Since it is best practice to never directly edit your raw data files (because what if you need to go back to the original version!?), a common workflow is to:
- Read your data into R
- Perform some kind of analysis, creating new data objects, figures, or outputs, then
- Save (aka “write”) those data objects/figures/outputs to your computer for later use
Steps 1 & 3 will be covered here.
There are, as there are with all things programming, multiple ways to perform these tasks in both base R and via packages.
Reading Files
When reading in a new file, after manually checking it and ensuring it is formatted in a readable way, note the path in your computer where the file is present. NOTE see section on workflow and the here
package.
Comma-Separated Value .csv
Files
This is the recommended file type for reading data into R as it is flexible and easily transferred directly into a dataframe.

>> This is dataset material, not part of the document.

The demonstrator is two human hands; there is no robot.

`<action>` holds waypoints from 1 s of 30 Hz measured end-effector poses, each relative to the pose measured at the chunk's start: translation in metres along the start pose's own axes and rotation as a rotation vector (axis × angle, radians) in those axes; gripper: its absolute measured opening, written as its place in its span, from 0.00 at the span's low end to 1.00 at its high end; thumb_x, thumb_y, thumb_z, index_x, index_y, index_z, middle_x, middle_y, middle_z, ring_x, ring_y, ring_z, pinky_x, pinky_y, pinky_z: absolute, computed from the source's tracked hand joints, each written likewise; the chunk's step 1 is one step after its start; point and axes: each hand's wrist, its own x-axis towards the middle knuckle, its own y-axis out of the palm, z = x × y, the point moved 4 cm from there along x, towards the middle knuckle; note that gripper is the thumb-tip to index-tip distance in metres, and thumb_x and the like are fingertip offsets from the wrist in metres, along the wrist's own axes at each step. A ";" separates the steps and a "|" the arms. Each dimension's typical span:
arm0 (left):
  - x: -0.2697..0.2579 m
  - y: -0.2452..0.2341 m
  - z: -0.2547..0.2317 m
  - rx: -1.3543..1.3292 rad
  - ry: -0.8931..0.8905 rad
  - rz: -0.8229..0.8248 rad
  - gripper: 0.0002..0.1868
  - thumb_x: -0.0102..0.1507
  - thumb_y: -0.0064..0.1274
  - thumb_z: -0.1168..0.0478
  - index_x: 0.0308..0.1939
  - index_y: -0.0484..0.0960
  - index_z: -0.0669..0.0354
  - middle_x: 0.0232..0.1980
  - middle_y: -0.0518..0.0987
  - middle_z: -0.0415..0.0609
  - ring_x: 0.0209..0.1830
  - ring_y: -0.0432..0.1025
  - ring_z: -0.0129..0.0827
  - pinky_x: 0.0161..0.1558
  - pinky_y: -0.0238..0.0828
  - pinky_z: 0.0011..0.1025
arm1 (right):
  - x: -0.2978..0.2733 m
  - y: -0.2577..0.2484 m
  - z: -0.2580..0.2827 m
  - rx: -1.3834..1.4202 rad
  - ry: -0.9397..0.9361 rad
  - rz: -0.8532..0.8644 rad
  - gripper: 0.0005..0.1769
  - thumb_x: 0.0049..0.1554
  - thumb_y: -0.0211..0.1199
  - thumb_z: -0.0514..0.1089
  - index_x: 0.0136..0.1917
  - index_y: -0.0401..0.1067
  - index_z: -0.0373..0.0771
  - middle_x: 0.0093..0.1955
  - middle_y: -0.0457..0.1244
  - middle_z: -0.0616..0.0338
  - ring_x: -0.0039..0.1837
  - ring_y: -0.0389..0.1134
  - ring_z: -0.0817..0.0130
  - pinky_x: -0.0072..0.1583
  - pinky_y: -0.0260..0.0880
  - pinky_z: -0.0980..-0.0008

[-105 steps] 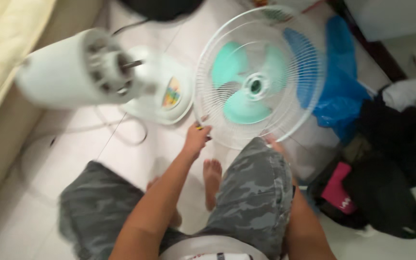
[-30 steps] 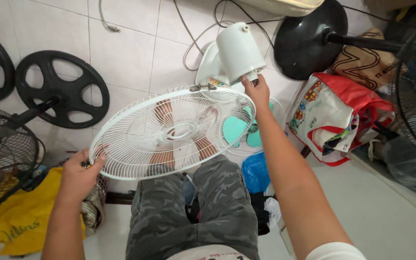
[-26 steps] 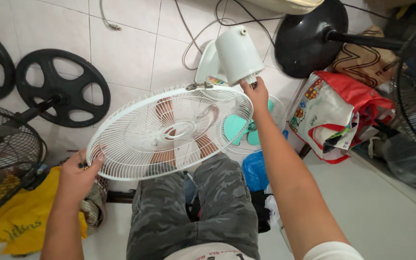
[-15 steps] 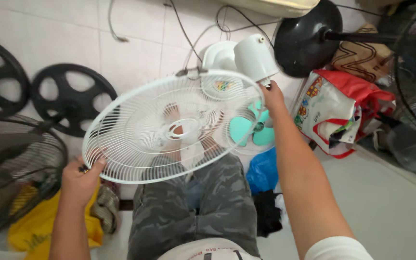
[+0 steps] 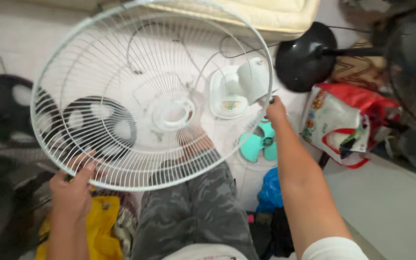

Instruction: The person assembles a white pedestal fan by attaching the motor housing to the base, securing it with a screwdriver, and then attaching the front grill and fan blades.

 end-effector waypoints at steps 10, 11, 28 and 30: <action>-0.009 -0.029 0.009 -0.126 0.010 -0.109 0.16 0.65 0.51 0.75 0.58 0.78 0.73 0.45 0.82 0.54 0.28 0.70 0.22 0.25 0.57 0.18 | -0.042 0.036 0.050 0.059 -0.088 -0.140 0.24 0.53 0.73 0.52 0.53 0.70 0.34 0.42 0.65 0.59 0.40 0.67 0.70 0.37 0.71 0.67; -0.014 -0.028 0.005 -0.140 0.003 -0.097 0.16 0.65 0.51 0.74 0.58 0.78 0.73 0.46 0.82 0.55 0.29 0.71 0.22 0.24 0.56 0.18 | -0.044 0.039 0.058 0.044 -0.115 -0.138 0.24 0.52 0.73 0.52 0.52 0.70 0.35 0.41 0.66 0.60 0.39 0.68 0.70 0.37 0.70 0.68; -0.049 0.002 0.037 -0.315 -0.062 -0.095 0.15 0.64 0.50 0.74 0.56 0.77 0.72 0.45 0.80 0.52 0.28 0.68 0.23 0.32 0.76 0.27 | -0.025 0.117 0.018 0.457 -0.382 -0.024 0.18 0.59 0.70 0.42 0.59 0.68 0.37 0.44 0.66 0.63 0.42 0.64 0.79 0.42 0.66 0.75; -0.041 0.013 0.037 -0.316 -0.015 -0.069 0.16 0.65 0.51 0.75 0.58 0.76 0.72 0.45 0.79 0.53 0.28 0.67 0.24 0.33 0.77 0.29 | 0.006 0.121 0.010 0.572 -0.358 0.159 0.20 0.59 0.70 0.44 0.61 0.67 0.37 0.48 0.68 0.59 0.44 0.66 0.76 0.43 0.67 0.74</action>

We can read in the file by assinging it directly to an object.
Base R
data <- read.csv("/path/to/file/file-name.csv", header = TRUE)
Here the first argument in the read.csv()
function is the path pointing to the file in your computer. The second argument specifies header = TRUE
> which tells R that the first row of the .csv
file will be the column names, not part of the data themselves.
Tidyverse
data <- readr::read_csv("/path/to/file/file-name.csv")
Excel sheets .xls(x)
The best way to read in an excel sheet into R with with the readxl
package. Almost identical to above:
data <- readxl::read_xls("/path/to/file/file-name.xls", sheet = "SHEETNAME")
Plain Text .txt
Reading a text file is similar to the approaches to a csv file:
data <- read.delim("/path/to/file/file-name.txt")
This above option assumes that the file it tab-delimited.
We could also use the function read.table()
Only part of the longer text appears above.